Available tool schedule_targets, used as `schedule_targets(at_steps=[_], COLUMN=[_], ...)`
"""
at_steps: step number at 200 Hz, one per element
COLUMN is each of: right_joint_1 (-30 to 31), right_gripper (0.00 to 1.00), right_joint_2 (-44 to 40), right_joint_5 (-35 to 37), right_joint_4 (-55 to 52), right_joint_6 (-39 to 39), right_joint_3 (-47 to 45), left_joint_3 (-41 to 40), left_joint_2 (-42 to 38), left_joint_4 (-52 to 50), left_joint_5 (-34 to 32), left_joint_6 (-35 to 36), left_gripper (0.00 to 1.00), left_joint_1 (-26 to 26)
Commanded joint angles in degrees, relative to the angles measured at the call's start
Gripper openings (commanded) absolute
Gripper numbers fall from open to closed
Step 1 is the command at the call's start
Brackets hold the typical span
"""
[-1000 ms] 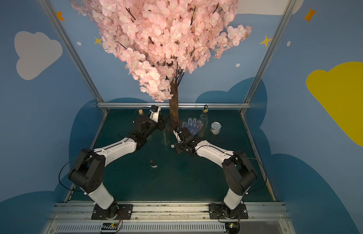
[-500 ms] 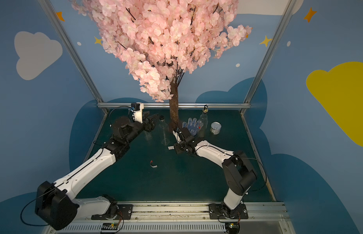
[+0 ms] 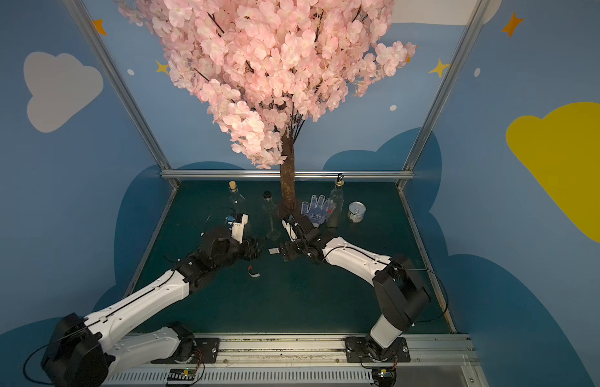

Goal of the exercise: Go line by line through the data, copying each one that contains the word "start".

Answer space:
Commanded joint angles in degrees, relative to the angles measured at the call's start
Step 1 is the command at the call's start

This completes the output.